# Align and quantify samples

This notebook aligns test samples against the phage and PAO1 reference genomes. Our goal is to test our phage reference genome alignment before we port it to the Discovery (Dartmouth computing cluster). We want to check that we are getting more expression of phage genes in a phage sample compared to a non-pseudomonas samples.

In [1]:
%load_ext autoreload
%autoreload 2

import os
import shutil
import pandas as pd
import numpy as np
from core_acc_modules import paths

np.random.seed(123)

### Download SRA data

Note: Need to delete `sra` folder between runs otherwise `fastq-dump` will be called on all files in `sra` folder which can include more than your sra accessions.

In [2]:
shutil.rmtree(paths.SRA_DIR)

In [3]:
# Download sra data files
! prefetch --option-file $paths.SRA_ACC


2020-12-22T16:26:24 prefetch.2.8.2: 1) Downloading 'SRR13160334'...
2020-12-22T16:26:24 prefetch.2.8.2:  Downloading via https...
2020-12-22T16:27:59 prefetch.2.8.2: 1) 'SRR13160334' was downloaded successfully
2020-12-22T16:27:59 prefetch.2.8.2: 'SRR13160334' has 0 unresolved dependencies

2020-12-22T16:27:59 prefetch.2.8.2: 2) Downloading 'ERR3642743'...
2020-12-22T16:27:59 prefetch.2.8.2:  Downloading via https...
2020-12-22T16:32:37 prefetch.2.8.2: 2) 'ERR3642743' was downloaded successfully
2020-12-22T16:32:37 prefetch.2.8.2: 'ERR3642743' has 0 unresolved dependencies

2020-12-22T16:32:37 prefetch.2.8.2: 3) Downloading 'SRR13234437'...
2020-12-22T16:32:37 prefetch.2.8.2:  Downloading via https...
2020-12-22T16:36:29 prefetch.2.8.2 sys: libs/kns/unix/syssock.c:606:KSocketTimedRead: timeout exhausted while reading file within network system module - mbedtls_ssl_read returned -76 ( NET - Reading information from the socket failed )
2020-12-22T16:36:29 prefetch.2.8.2 int: libs/kns/un

### Get FASTQ files associated with SRA downloads

The fastq files store the RNA-seq results, including: sequencing and quality scores for each base call.

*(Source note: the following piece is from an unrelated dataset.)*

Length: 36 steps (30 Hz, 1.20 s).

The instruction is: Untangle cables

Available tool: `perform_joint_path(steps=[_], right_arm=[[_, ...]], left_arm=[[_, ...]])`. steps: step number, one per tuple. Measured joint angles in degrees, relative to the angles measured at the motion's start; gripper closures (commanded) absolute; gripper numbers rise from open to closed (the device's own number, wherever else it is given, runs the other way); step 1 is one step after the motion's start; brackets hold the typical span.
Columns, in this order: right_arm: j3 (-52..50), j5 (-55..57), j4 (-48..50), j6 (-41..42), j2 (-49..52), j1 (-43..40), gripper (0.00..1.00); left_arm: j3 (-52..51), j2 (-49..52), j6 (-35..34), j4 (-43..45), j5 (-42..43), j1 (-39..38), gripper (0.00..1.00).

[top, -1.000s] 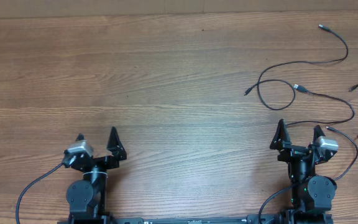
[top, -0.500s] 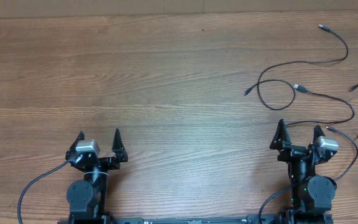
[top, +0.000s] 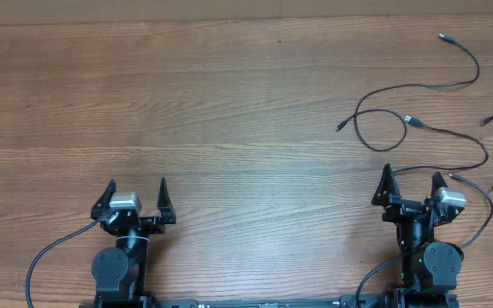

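Thin black cables lie at the table's far right. One cable (top: 418, 87) runs from a plug at the back, curves left and makes a loop (top: 377, 128). A second cable (top: 465, 137) with a silver plug (top: 413, 121) crosses that loop and snakes toward the right arm. My right gripper (top: 412, 174) is open, just short of the cables, with nothing between its fingers. Far from the cables, my left gripper (top: 135, 186) is open at the near left and also holds nothing.
More black cable ends reach in from the right edge. The wooden table (top: 195, 103) spreads to the left and back. Each arm's own lead hangs by its base at the near edge.
My left gripper has turned from a sideways pose to point squarely toward the far side, its two fingers now spread apart. The right arm and the cables have not moved.
My left arm lay folded at the near left corner, then shifted slightly right. Later it stood further in on the table, turned sideways, and now it faces straight ahead and open. The right gripper stayed open near the cables throughout, and the cables lay unchanged.
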Motion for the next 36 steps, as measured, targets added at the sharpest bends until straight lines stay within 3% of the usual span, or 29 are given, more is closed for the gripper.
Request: perform_joint_path(steps=[36], right_arm=[[0.0, 0.0, 0.02, 0.0, 0.0, 0.02, 0.0]], left_arm=[[-0.04, 0.0, 0.66, 0.0, 0.02, 0.0, 0.0]])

Here is a nice blog to explain how to read fastq files: https://thesequencingcenter.com/knowledge-base/fastq-files/

The fastq files gives the sequence of a read at a given location. Our goal is to map these reads to a reference genome so that we can quantify the number of reads that are at a given location, to determine the level of expression.

In [4]:
if not os.path.exists(paths.FASTQ_DIR):
    os.makedirs(paths.FASTQ_DIR)

In [5]:
!fastq-dump $paths.SRA_DIR/* --split-files --outdir $paths.FASTQ_DIR/

Read 24096032 spots for /home/alexandra/ncbi/public/sra/ERR3642743.sra
Written 24096032 spots for /home/alexandra/ncbi/public/sra/ERR3642743.sra
Read 8669682 spots for /home/alexandra/ncbi/public/sra/SRR13160334.sra
Written 8669682 spots for /home/alexandra/ncbi/public/sra/SRR13160334.sra
Read 32765714 spots total
Written 32765714 spots total


In [6]:
# Copied from https://github.com/hoganlab-dartmouth/sraProcessingPipeline/blob/5974e040c85724a8d385e53153b7707ae7c9c255/DiscoveryScripts/quantifier.py#L83

#!fastq-dump $paths_phage.SRA_DIR/* --skip-technical --readids --split-3 --clip --outdir $paths_phage.FASTQ_DIR/

### Quantify gene expression
Now that we have our index built and all of our data downloaded, we’re ready to quantify our samples

**Input:**
* Index of reference transcriptome
* FASTQ of experimental samples

**Output:**

After the salmon commands finish running, you should have a directory named quants, which will have a sub-directory for each sample. These sub-directories contain the quantification results of salmon, as well as a lot of other information salmon records about the sample and the run. 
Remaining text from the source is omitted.